■ **Instructions for the task**:
Take the entries below and print, exactly, the stretch from the line containing "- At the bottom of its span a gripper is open" through the line containing "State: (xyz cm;", both included.

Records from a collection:

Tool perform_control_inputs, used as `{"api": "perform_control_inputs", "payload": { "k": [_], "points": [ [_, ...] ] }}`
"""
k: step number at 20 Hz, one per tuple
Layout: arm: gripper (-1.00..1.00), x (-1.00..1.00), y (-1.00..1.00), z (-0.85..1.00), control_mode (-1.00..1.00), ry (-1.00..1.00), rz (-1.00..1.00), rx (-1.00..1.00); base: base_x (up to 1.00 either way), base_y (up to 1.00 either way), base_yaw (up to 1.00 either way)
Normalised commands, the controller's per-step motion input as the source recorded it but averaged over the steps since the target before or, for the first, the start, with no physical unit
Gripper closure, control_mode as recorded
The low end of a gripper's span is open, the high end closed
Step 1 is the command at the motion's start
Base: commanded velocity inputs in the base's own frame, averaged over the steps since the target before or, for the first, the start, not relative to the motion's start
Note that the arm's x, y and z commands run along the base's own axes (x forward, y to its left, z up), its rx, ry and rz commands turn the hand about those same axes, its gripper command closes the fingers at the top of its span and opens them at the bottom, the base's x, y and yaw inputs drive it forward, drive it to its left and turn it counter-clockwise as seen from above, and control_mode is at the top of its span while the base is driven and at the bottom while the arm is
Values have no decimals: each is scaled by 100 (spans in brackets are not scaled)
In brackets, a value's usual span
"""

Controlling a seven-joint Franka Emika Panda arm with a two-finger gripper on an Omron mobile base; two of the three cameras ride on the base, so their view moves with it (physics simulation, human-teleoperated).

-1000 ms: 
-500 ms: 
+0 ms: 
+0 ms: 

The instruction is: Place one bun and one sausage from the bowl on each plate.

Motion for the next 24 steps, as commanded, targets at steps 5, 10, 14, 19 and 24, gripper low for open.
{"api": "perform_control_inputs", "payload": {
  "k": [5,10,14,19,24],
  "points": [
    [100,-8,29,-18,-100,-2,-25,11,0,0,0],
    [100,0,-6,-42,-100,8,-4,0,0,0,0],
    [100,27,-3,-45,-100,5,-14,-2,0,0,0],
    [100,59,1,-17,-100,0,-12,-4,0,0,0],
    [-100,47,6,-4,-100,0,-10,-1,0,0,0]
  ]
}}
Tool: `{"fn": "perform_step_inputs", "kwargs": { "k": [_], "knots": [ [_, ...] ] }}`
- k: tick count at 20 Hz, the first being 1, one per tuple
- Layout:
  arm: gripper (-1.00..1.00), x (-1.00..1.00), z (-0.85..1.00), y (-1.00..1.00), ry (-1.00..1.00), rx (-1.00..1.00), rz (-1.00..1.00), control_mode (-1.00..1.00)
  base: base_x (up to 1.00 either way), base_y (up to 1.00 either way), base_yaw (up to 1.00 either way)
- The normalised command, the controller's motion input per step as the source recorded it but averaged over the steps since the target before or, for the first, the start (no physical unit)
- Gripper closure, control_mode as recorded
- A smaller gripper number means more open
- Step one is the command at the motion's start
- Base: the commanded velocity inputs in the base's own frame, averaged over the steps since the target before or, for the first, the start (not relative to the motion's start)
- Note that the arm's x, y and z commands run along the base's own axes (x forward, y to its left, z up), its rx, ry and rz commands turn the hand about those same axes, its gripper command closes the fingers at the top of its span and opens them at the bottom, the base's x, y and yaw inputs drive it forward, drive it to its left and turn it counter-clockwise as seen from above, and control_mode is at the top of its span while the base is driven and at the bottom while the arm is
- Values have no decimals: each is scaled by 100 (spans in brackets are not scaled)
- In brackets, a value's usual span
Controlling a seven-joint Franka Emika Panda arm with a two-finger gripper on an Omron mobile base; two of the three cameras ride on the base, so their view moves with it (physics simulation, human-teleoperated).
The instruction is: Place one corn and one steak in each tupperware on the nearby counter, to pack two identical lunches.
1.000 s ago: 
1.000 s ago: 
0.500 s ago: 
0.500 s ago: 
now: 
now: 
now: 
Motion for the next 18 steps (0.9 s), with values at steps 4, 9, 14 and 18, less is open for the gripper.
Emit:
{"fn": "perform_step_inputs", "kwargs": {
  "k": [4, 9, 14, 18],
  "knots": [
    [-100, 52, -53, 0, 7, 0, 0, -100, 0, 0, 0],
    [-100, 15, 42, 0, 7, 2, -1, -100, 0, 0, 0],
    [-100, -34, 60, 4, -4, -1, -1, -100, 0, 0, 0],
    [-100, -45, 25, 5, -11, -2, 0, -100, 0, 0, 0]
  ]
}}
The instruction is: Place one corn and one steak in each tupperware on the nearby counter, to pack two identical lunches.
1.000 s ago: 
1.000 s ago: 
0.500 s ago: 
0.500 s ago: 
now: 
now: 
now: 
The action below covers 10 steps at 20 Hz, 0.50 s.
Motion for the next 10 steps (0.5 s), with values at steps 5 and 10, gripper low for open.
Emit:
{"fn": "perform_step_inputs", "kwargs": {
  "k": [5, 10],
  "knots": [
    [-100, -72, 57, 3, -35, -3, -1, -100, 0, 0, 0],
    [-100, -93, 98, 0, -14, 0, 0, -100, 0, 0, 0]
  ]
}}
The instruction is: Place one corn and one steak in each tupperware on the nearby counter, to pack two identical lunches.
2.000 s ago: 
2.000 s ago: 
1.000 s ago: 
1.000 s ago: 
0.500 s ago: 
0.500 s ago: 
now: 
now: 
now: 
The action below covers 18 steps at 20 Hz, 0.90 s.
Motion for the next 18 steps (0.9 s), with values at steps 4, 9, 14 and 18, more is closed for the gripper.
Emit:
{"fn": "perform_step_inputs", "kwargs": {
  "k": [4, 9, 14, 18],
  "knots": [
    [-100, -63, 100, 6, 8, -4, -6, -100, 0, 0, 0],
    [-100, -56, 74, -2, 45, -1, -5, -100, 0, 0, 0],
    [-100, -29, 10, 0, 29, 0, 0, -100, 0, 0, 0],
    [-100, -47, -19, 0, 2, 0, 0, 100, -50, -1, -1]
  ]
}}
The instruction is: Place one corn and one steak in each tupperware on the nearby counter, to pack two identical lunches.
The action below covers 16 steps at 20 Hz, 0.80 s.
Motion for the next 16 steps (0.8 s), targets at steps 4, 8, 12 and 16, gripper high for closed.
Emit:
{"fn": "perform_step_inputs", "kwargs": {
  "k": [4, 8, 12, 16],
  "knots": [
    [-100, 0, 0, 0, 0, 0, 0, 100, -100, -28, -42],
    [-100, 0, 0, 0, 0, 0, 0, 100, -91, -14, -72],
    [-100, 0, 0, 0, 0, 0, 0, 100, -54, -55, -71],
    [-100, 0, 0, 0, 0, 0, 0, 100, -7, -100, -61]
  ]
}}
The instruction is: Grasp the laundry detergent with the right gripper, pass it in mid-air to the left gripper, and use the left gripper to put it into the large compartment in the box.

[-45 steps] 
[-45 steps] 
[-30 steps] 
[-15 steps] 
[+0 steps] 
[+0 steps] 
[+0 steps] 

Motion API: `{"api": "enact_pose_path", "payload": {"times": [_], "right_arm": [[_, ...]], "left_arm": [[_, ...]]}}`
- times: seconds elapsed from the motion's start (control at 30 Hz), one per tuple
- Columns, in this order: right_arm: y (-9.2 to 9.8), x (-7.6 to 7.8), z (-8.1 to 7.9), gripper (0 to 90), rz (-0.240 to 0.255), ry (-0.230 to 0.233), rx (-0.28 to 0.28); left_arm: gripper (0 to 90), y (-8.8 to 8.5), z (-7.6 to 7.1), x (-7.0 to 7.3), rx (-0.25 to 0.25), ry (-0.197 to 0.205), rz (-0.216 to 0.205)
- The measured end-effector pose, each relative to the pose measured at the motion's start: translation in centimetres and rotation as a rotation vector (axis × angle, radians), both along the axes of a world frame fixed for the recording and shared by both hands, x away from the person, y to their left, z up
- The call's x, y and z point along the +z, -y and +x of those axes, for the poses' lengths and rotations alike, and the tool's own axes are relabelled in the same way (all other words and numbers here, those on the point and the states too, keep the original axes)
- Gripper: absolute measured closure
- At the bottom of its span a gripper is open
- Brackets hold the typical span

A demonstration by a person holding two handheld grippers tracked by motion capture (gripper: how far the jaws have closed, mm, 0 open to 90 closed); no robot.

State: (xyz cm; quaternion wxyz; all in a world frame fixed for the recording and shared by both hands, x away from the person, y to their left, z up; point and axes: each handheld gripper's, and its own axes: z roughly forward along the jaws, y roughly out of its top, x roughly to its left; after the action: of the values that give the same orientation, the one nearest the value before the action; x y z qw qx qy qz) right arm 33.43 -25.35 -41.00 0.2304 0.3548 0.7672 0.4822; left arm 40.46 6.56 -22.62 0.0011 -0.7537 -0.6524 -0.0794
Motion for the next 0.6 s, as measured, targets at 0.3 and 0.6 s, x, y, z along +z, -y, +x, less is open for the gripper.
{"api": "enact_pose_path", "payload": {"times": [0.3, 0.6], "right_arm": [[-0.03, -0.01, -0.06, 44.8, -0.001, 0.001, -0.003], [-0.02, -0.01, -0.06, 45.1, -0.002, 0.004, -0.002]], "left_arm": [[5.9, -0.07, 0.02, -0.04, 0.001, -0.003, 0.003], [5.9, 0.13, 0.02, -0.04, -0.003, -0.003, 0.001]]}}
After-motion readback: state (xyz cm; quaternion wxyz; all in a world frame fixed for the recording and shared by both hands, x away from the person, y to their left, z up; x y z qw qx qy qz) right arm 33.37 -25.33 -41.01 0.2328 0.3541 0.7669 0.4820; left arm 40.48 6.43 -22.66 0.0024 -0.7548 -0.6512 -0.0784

■ **Answer for this exercise**:
- At the bottom of its span a gripper is open
- Brackets hold the typical span

A demonstration by a person holding two handheld grippers tracked by motion capture (gripper: how far the jaws have closed, mm, 0 open to 90 closed); no robot.

State: (xyz cm; quaternion wxyz; all in a world frame fixed for the recording and shared by both hands, x away from the person, y to their left, z up; point and axes: each handheld gripper's, and its own axes: z roughly forward along the jaws, y roughly out of its top, x roughly to its left; after the action: of the values that give the same orientation, the one nearest the value before the action; x y z qw qx qy qz) right arm 33.43 -25.35 -41.00 0.2304 0.3548 0.7672 0.4822; left arm 40.46 6.56 -22.62 0.0011 -0.7537 -0.6524 -0.0794

This concludes the response to the exercise.